Quoth Antirez, creator of Redis:
Hi, it is not possible, either use a different top-level key for that
specific field, or store along with the filed another field with an
expire time, fetch both, and let the application understand if it is
still valid or not based on current time.

Redis does not support having TTL on hashes other than the top key, which would expire the whole hash. If you are using a sharded cluster, there is another approach you could use. This approach could not be useful in all scenarios and the performance characteristics might differ from the expected ones. Still worth mentioning:
When having a hash, the structure basically looks like:
hash_top_key
- child_key_1 -> some_value
- child_key_2 -> some_value
...
- child_key_n -> some_value
Since we want to add TTL to the child keys, we can move them to top keys. The main point is that the key now should be a combination of hash_top_key and child key:
{hash_top_key}child_key_1 -> some_value
{hash_top_key}child_key_2 -> some_value
...
{hash_top_key}child_key_n -> some_value
We are using the {} notation on purpose. This allows all those keys to fall in the same hash slot. You can read more about it here: https://redis.io/topics/cluster-tutorial
Now if we want to do the same operation of hashes, we could do:
HDEL hash_top_key child_key_1 => DEL {hash_top_key}child_key_1
HGET hash_top_key child_key_1 => GET {hash_top_key}child_key_1
HSET hash_top_key child_key_1 some_value => SET {hash_top_key}child_key_1 some_value [some_TTL]
HGETALL hash_top_key =>
keyslot = CLUSTER KEYSLOT {hash_top_key}
keys = CLUSTER GETKEYSINSLOT keyslot n
MGET keys
The interesting one here is HGETALL. First we get the hash slot for all our children keys. Then we get the keys for that particular hash slot and finally we retrieve the values. We need to be careful here since there could be more than n keys for that hash slot and also there could be keys that we are not interested in but they have the same hash slot. We could actually write a Lua script to do those steps in the server by executing an EVAL or EVALSHA command. Again, you need to take into consideration the performance of this approach for your particular scenario.
Some more references:
https://redis.io/commands/cluster-keyslot
https://redis.io/commands/cluster-getkeysinslot
https://redis.io/commands/eval

This is possible in KeyDB which is a Fork of Redis. Because it's a Fork its fully compatible with Redis and works as a drop in replacement.
Just use the EXPIREMEMBER command. It works with sets, hashes, and sorted sets.
EXPIREMEMBER keyname subkey [time]
You can also use TTL and PTTL to see the expiration
TTL keyname subkey
More documentation is available here: https://docs.keydb.dev/docs/commands/#expiremember

You can use Sorted Set in redis to get a TTL container with timestamp as score.
For example, whenever you insert a event string into the set you can set its score to the event time.
Thus you can get data of any time window by calling
zrangebyscore "your set name" min-time max-time
Moreover, we can do expire by using zremrangebyscore "your set name" min-time max-time to remove old events.
The only drawback here is you have to do housekeeping from an outsider process to maintain the size of the set.

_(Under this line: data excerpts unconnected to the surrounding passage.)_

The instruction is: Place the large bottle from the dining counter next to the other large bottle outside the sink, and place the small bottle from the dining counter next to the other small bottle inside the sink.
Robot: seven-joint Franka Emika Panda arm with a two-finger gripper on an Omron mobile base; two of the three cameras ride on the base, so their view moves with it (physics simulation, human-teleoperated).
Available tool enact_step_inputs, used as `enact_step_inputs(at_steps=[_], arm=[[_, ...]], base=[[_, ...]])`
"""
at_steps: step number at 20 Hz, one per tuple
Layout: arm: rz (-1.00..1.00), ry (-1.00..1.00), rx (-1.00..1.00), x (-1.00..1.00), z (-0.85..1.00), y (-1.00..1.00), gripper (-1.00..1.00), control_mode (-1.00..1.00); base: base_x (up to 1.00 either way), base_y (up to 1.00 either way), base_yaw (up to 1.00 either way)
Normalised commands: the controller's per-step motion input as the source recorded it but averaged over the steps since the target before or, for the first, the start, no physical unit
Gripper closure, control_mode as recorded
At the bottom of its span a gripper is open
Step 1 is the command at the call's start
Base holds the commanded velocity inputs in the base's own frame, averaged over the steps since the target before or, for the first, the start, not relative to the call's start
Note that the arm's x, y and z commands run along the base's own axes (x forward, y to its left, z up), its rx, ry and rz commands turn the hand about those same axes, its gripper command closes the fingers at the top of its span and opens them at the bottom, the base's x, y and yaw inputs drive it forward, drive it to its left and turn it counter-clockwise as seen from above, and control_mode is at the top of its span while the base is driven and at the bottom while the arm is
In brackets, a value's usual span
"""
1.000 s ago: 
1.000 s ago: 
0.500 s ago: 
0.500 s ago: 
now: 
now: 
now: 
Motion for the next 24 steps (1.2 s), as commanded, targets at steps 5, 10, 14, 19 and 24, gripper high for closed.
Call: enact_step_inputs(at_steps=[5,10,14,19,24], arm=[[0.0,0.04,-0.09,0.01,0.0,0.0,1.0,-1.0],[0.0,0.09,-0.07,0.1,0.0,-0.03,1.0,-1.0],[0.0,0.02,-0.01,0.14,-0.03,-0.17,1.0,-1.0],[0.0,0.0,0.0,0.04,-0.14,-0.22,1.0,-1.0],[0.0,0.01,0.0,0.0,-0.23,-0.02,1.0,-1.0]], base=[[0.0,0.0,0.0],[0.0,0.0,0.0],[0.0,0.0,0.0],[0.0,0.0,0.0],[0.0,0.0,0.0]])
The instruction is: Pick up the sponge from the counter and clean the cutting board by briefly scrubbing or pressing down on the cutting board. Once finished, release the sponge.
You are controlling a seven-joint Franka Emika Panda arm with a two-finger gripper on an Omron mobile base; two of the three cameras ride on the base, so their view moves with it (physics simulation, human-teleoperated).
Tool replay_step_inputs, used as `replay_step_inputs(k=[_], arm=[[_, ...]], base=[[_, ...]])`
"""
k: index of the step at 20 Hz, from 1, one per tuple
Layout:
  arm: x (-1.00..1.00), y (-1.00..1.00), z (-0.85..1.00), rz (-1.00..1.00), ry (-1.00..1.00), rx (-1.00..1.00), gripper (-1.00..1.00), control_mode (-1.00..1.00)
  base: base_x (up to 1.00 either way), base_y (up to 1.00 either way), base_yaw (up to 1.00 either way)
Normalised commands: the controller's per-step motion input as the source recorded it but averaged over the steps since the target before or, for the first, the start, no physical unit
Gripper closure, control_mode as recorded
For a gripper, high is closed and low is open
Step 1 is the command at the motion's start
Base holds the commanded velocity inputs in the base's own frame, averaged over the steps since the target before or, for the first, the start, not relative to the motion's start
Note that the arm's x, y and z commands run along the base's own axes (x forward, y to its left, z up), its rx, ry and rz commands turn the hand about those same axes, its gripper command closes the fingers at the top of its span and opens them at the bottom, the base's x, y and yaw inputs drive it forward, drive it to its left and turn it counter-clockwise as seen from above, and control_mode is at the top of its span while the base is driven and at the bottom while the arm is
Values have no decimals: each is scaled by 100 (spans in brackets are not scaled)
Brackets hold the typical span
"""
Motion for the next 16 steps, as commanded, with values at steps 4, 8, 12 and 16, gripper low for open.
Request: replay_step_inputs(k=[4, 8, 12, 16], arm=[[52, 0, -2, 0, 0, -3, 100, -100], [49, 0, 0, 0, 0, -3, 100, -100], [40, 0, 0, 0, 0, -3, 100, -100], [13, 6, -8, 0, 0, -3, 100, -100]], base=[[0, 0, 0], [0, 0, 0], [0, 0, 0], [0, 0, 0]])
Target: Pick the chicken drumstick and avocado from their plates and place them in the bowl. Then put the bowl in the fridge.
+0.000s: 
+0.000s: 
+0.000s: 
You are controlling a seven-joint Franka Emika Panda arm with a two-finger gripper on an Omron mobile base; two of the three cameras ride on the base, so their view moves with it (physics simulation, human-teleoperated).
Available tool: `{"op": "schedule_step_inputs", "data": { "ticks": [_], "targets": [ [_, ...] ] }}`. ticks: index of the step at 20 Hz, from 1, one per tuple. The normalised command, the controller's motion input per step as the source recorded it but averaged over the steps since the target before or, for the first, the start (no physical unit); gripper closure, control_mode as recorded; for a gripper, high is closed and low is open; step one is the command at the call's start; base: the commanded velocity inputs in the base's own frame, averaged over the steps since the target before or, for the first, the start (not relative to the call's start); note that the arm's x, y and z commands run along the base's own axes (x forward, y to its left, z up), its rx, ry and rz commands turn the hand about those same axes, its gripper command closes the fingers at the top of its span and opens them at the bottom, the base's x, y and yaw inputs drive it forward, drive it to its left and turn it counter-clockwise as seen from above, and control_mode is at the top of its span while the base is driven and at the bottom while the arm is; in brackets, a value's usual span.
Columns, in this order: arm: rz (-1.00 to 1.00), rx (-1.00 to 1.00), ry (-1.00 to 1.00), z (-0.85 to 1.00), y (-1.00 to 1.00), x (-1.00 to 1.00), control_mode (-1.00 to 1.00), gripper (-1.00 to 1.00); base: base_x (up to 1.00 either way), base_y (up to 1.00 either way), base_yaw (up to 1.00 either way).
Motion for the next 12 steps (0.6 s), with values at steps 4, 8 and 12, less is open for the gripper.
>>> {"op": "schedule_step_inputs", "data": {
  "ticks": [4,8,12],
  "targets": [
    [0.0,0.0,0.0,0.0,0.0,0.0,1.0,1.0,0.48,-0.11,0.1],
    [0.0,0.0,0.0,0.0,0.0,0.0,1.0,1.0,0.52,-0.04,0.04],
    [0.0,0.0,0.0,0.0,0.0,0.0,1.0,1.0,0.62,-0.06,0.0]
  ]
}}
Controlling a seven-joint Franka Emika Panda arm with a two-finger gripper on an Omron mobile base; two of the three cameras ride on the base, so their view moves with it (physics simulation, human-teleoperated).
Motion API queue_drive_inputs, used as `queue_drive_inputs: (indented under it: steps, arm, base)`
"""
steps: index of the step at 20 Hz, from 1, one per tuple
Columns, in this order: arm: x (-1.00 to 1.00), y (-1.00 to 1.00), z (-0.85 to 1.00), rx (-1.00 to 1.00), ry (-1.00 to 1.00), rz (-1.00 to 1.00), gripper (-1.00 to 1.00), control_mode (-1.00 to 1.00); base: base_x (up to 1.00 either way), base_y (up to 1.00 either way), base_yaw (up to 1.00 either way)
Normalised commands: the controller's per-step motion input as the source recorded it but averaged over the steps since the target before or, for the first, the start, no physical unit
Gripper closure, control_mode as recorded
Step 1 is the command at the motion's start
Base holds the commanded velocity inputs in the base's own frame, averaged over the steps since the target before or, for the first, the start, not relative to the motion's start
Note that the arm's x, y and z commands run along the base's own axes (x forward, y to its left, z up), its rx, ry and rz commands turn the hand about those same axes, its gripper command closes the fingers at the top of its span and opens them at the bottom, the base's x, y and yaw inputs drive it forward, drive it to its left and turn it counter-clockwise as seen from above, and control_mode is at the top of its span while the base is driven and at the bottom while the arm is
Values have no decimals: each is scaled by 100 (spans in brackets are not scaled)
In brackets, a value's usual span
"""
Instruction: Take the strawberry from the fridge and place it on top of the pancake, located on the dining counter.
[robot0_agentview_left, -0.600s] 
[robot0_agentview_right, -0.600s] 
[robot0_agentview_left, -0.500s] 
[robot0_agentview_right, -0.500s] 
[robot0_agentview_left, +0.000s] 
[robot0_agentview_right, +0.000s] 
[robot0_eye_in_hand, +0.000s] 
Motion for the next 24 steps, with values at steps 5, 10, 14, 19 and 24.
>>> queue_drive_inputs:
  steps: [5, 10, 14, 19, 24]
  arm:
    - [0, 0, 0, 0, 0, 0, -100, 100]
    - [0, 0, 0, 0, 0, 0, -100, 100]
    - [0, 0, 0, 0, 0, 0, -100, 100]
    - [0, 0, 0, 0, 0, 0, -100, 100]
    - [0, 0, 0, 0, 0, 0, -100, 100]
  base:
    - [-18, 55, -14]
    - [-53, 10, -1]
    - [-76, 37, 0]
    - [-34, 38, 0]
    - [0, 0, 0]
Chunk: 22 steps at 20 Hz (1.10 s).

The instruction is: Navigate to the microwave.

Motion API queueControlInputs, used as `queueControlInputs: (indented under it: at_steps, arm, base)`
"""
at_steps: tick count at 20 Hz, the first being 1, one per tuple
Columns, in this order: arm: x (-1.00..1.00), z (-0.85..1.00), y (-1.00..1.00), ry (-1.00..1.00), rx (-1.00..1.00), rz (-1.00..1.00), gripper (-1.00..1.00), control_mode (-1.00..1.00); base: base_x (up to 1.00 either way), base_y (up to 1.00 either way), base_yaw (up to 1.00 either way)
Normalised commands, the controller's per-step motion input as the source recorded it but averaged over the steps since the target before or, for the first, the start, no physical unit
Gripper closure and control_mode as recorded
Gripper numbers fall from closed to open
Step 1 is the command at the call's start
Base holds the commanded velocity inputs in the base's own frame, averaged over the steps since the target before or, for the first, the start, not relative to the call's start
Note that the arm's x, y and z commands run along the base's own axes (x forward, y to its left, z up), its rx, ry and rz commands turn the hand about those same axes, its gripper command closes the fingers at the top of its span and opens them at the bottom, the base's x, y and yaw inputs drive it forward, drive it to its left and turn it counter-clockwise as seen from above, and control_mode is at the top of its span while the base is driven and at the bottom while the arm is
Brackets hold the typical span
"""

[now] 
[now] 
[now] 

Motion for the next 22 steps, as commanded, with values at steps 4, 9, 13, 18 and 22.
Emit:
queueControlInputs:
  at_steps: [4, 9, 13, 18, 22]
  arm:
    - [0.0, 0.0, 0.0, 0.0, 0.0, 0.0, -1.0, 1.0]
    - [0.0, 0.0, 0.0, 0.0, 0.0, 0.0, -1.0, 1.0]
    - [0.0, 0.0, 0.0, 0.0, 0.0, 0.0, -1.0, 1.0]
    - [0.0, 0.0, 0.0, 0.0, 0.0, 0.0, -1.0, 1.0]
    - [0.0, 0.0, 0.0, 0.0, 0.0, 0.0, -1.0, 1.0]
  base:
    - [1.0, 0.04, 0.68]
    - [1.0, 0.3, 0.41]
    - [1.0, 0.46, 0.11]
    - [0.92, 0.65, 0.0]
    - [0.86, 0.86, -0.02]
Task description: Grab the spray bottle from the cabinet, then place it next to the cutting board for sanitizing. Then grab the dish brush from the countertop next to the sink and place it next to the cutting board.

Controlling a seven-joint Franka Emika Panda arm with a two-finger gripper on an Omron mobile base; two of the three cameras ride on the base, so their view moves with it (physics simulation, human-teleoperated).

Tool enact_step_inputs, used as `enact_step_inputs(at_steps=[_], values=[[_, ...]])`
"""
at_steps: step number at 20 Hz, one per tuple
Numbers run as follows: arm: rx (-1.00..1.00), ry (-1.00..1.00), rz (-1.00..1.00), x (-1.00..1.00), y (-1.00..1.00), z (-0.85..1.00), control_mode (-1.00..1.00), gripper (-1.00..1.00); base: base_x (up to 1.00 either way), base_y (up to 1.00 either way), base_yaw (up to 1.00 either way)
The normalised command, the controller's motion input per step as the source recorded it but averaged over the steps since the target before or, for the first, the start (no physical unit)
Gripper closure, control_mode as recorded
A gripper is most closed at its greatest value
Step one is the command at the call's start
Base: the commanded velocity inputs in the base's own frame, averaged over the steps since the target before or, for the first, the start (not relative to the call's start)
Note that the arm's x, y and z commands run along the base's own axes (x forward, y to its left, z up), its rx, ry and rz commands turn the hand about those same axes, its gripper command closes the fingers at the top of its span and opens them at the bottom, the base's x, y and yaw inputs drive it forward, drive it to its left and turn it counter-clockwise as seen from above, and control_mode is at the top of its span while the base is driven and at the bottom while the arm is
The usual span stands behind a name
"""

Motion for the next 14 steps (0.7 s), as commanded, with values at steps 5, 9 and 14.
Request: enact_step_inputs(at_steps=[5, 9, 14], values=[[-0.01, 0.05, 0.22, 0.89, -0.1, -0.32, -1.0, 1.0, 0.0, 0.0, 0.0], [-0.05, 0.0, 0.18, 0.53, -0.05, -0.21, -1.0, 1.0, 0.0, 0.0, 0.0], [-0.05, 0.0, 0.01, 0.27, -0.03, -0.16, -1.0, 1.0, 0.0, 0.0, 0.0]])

Elon Musk will soon send people to the moon and we still cannot expire fields on redis :(
Anyway the solution I've been come up with is:
Lets say I want to expire every 3 minutes:
So im holding the data in 3 fields 0 1 2.
and then i do module% 3 to current time in minutes.
if the module for example == 0
so im using only 1 2 and 0 i delete;
then it change to 1 so im using 2 and 0 and delete 1.
Im not using it and i didnt checked it but im just let you know its possible

There is a Redisson java framework which implements hash Map object with entry TTL support. It uses hmap and zset Redis objects under the hood. Usage example:
RMapCache<Integer, String> map = redisson.getMapCache('map');
map.put(1, 30, TimeUnit.DAYS); // this entry expires in 30 days
This approach is quite useful.

We had the same problem discussed here.
We have a Redis hash, a key to hash entries (name/value pairs), and we needed to hold individual expiration times on each hash entry.
We implemented this by adding n bytes of prefix data containing encoded expiration information when we write the hash entry values, we also set the key to expire at the time contained in the value being written.
Then, on read, we decode the prefix and check for expiration. This is additional overhead, however, the reads are still O(n) and the entire key will expire when the last hash entry has expired.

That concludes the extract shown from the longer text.